There are expected to be more job openings in nine out of 13 major industries, with big increases in the public sector as well as accounting and professional services, banking and finance, retail and the Armed Forces.Together these industries are likely to take on 1,200 extra graduates this year, the research shows.
Students gaining their degree this year can expect to start work on a typical salary of £30,000, up from £29,500 last year. Those going into investment banking are likely to take home the most, with typical salaries of £45,000, while those in the media, IT and telecommunications, accounting and the Armed Forces will earn around £30,000.
More than four-fifths of top graduate employers are offering paid holiday internships this year for students who are about to go into their final year at university, while three-fifths are offering placements typically lasting between six and 12 months for undergraduates.
A third of this year’s entry-level positions will be taken by graduates who have already worked for the company, according to recruiters, through paid internships, placements or holiday work. And almost half of the recruiters who were surveyed for the study said that graduates with no previous work experience are unlikely to be selected for graduate training programmes.
Mr Birchall said: “News of the buoyant graduate job market couldn’t have come at a better time. Graduates leaving university in the summer of 2015 are the first to have paid the new £9,000-a-year tuition fees and are very keen to make sure the huge investment they’ve made in their education pays off with a good graduate job at the end of their studies.”

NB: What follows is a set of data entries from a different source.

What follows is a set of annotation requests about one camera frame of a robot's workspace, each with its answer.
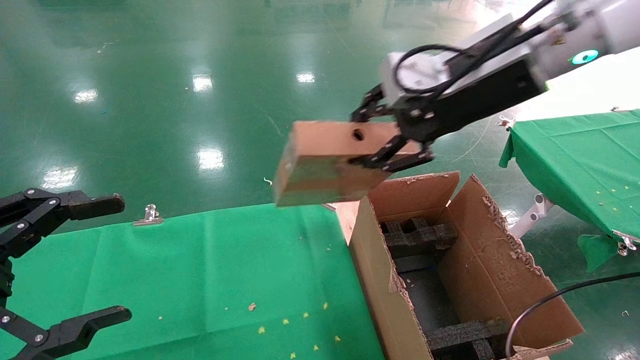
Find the black cable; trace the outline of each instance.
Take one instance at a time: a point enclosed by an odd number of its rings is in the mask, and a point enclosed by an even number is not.
[[[425,51],[433,51],[433,50],[452,51],[454,53],[465,53],[465,50],[460,49],[459,47],[441,45],[441,44],[429,44],[429,45],[414,47],[413,49],[407,51],[404,55],[402,55],[402,57],[400,58],[400,60],[398,60],[398,62],[396,63],[396,66],[393,69],[392,77],[396,82],[396,86],[404,90],[404,92],[406,92],[407,94],[426,94],[436,89],[437,86],[433,86],[431,88],[424,88],[424,89],[408,88],[404,86],[400,82],[400,79],[398,78],[398,70],[400,69],[400,65],[402,65],[408,58],[411,58],[412,56],[418,55],[420,53],[424,53]]]
[[[547,302],[557,298],[558,296],[560,296],[562,294],[568,293],[569,291],[577,290],[577,289],[580,289],[580,288],[585,288],[585,287],[591,286],[591,285],[602,284],[603,282],[611,282],[611,281],[629,279],[629,278],[632,278],[632,277],[640,277],[640,272],[631,272],[629,274],[609,276],[609,277],[603,277],[601,279],[595,279],[595,280],[589,280],[589,281],[585,281],[585,282],[580,282],[580,283],[578,283],[576,285],[568,286],[568,287],[566,287],[566,288],[564,288],[562,290],[556,291],[555,293],[553,293],[553,294],[551,294],[551,295],[549,295],[547,297],[542,298],[537,303],[533,304],[529,309],[526,309],[522,314],[520,314],[520,316],[518,316],[518,318],[513,322],[513,325],[511,325],[511,329],[509,330],[509,335],[507,336],[507,344],[506,344],[505,349],[504,349],[504,353],[507,355],[506,360],[511,360],[511,342],[513,341],[513,335],[516,332],[516,328],[518,327],[518,325],[520,324],[522,319],[524,319],[526,316],[528,316],[531,313],[533,313],[540,306],[546,304]]]
[[[459,74],[454,76],[453,78],[445,81],[441,85],[437,86],[437,89],[434,90],[430,97],[431,100],[436,100],[445,91],[447,91],[450,87],[452,87],[455,83],[457,83],[460,79],[464,78],[467,74],[476,70],[480,65],[482,65],[486,61],[486,57],[503,41],[507,40],[510,36],[512,36],[515,31],[522,25],[523,22],[529,20],[530,17],[535,15],[538,11],[542,10],[545,6],[549,5],[554,0],[542,0],[536,6],[534,6],[531,10],[529,10],[526,14],[524,14],[518,20],[512,22],[508,28],[506,28],[496,39],[496,41],[492,42],[491,46],[488,46],[465,70],[461,71]]]

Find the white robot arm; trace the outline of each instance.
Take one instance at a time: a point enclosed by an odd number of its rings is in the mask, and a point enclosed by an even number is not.
[[[393,115],[401,134],[352,163],[395,172],[431,161],[429,146],[438,137],[542,94],[549,79],[640,47],[640,0],[559,0],[552,15],[522,27],[551,2],[543,0],[517,20],[507,15],[455,46],[388,54],[381,84],[367,92],[351,121]],[[423,53],[430,50],[443,52]],[[387,103],[378,104],[384,98]],[[419,142],[422,151],[390,161],[408,141]]]

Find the table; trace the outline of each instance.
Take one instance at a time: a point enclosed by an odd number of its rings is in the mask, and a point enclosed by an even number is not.
[[[14,265],[8,308],[41,327],[113,305],[132,311],[75,360],[384,360],[340,225],[322,206],[53,235]],[[0,343],[0,359],[23,345],[4,332]]]
[[[588,270],[615,255],[619,231],[640,238],[640,111],[517,122],[500,166],[511,158],[553,203],[599,227],[581,236]]]

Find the cardboard box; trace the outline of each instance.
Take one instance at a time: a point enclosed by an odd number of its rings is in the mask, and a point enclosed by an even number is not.
[[[475,176],[449,202],[459,180],[458,172],[449,172],[385,181],[360,201],[349,249],[388,360],[432,359],[426,339],[437,322],[419,313],[425,307],[416,299],[424,299],[425,291],[418,296],[418,287],[398,274],[380,222],[424,217],[431,225],[455,225],[458,239],[433,273],[460,322],[510,325],[530,305],[556,291],[532,255],[509,234],[498,206]],[[438,308],[436,314],[446,311]],[[583,331],[565,301],[557,298],[519,326],[514,345],[528,349],[515,358],[555,354],[570,347],[569,338]]]
[[[391,173],[349,159],[375,154],[398,133],[395,123],[294,122],[273,184],[276,205],[360,200]],[[419,150],[411,142],[392,159]]]

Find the box flap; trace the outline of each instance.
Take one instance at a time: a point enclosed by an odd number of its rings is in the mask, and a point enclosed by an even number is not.
[[[432,359],[368,198],[360,201],[349,249],[387,359]]]
[[[511,356],[512,360],[542,360],[542,357],[547,357],[551,355],[555,355],[559,352],[565,351],[566,349],[573,346],[573,341],[567,339],[564,340],[560,344],[551,345],[545,348],[523,348],[523,347],[515,347],[517,354]]]
[[[421,176],[402,177],[387,180],[369,193],[371,204],[376,210],[379,221],[407,220],[411,217],[425,216],[429,210],[435,212],[434,218],[426,216],[430,222],[437,220],[442,209],[451,199],[460,182],[460,172],[444,172]]]
[[[452,217],[459,237],[438,266],[438,273],[461,321],[501,317],[512,322],[556,291],[531,253],[508,232],[500,209],[475,176],[443,216]],[[557,298],[523,320],[514,345],[545,348],[583,331],[564,299]]]

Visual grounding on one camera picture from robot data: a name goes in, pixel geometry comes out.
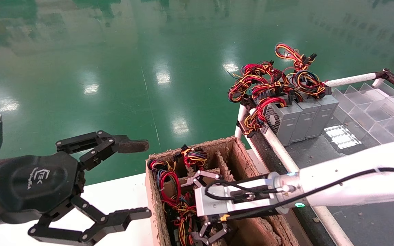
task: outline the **red wire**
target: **red wire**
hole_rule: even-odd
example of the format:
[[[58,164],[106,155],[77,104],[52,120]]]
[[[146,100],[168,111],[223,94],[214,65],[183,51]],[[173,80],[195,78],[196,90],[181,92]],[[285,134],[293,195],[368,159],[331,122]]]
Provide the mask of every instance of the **red wire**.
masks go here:
[[[175,199],[172,199],[172,198],[168,197],[165,194],[164,182],[165,182],[166,177],[168,177],[168,176],[170,176],[171,179],[174,179],[175,184],[177,185],[177,196],[176,196]],[[179,203],[179,198],[180,198],[180,195],[181,195],[180,183],[179,183],[179,178],[177,178],[177,175],[175,173],[173,173],[173,172],[165,172],[160,178],[159,188],[161,188],[161,194],[162,194],[162,197],[164,198],[164,202],[166,202],[171,207],[173,207],[173,206],[175,206],[176,204]]]

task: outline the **black wire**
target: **black wire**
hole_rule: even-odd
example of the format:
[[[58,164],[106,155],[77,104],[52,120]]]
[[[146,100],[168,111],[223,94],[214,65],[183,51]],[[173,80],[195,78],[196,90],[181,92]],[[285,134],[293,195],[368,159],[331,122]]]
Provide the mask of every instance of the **black wire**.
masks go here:
[[[216,185],[216,184],[221,184],[223,186],[232,186],[235,188],[238,188],[240,190],[252,192],[252,193],[261,193],[261,194],[268,194],[268,193],[277,193],[276,189],[267,189],[267,190],[257,190],[254,188],[245,188],[242,186],[237,185],[234,182],[229,182],[226,180],[214,180],[213,182],[210,182],[205,189],[205,195],[214,199],[214,200],[219,200],[219,201],[233,201],[233,200],[238,200],[238,199],[244,199],[249,197],[247,194],[241,194],[237,196],[216,196],[214,194],[209,193],[209,188]]]
[[[320,192],[320,191],[325,190],[327,188],[330,188],[332,186],[341,184],[342,182],[348,181],[349,179],[353,179],[353,178],[356,178],[356,177],[359,177],[359,176],[362,176],[362,175],[366,175],[366,174],[370,174],[370,173],[375,173],[377,171],[380,171],[380,172],[393,172],[394,173],[394,168],[391,168],[391,167],[380,167],[378,169],[370,169],[370,170],[362,171],[362,172],[359,172],[359,173],[355,173],[355,174],[349,175],[349,176],[347,176],[345,178],[339,179],[339,180],[337,180],[335,182],[332,182],[330,184],[327,184],[327,185],[324,185],[322,187],[319,187],[319,188],[317,188],[315,190],[311,190],[311,191],[306,192],[306,193],[304,193],[302,195],[295,196],[293,198],[285,200],[283,202],[279,202],[279,203],[276,203],[276,204],[273,204],[273,205],[270,205],[270,206],[267,206],[267,207],[263,207],[263,208],[260,208],[260,209],[257,209],[257,210],[244,212],[242,214],[231,215],[231,216],[227,217],[226,219],[227,220],[234,220],[234,219],[250,218],[250,216],[259,214],[261,212],[268,211],[270,209],[275,209],[277,207],[280,207],[280,206],[283,206],[283,205],[286,205],[286,204],[289,204],[289,203],[292,203],[294,201],[297,201],[297,200],[302,199],[304,197],[310,196],[312,194],[315,194],[317,192]]]
[[[236,80],[238,80],[238,78],[237,77],[235,77],[235,76],[233,76],[227,69],[225,69],[225,68],[223,68],[224,69],[224,71],[226,71],[227,72],[227,74],[228,75],[230,75],[232,78],[234,78],[234,79],[236,79]]]

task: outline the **wire bundle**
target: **wire bundle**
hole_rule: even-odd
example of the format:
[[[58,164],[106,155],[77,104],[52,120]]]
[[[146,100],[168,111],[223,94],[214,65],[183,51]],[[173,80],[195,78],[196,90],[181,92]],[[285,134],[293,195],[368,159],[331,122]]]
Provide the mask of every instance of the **wire bundle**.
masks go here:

He added that there are a “record number of opportunities” for first and second-year students to get paid work experience.
“Britain’s top employers will be providing more than 13,000 paid internships, vacation work or course-based placements in 2015.”
Universities Minister Greg Clark said: “Confidence in the economy continues to grow and this is reflected in the fact that Britain’s top companies will recruit more graduates this year than they have for a decade.
“This report will be warmly welcomed by the record number of students who started university this year and highlights how a degree remains one of the best routes into a rewarding career.”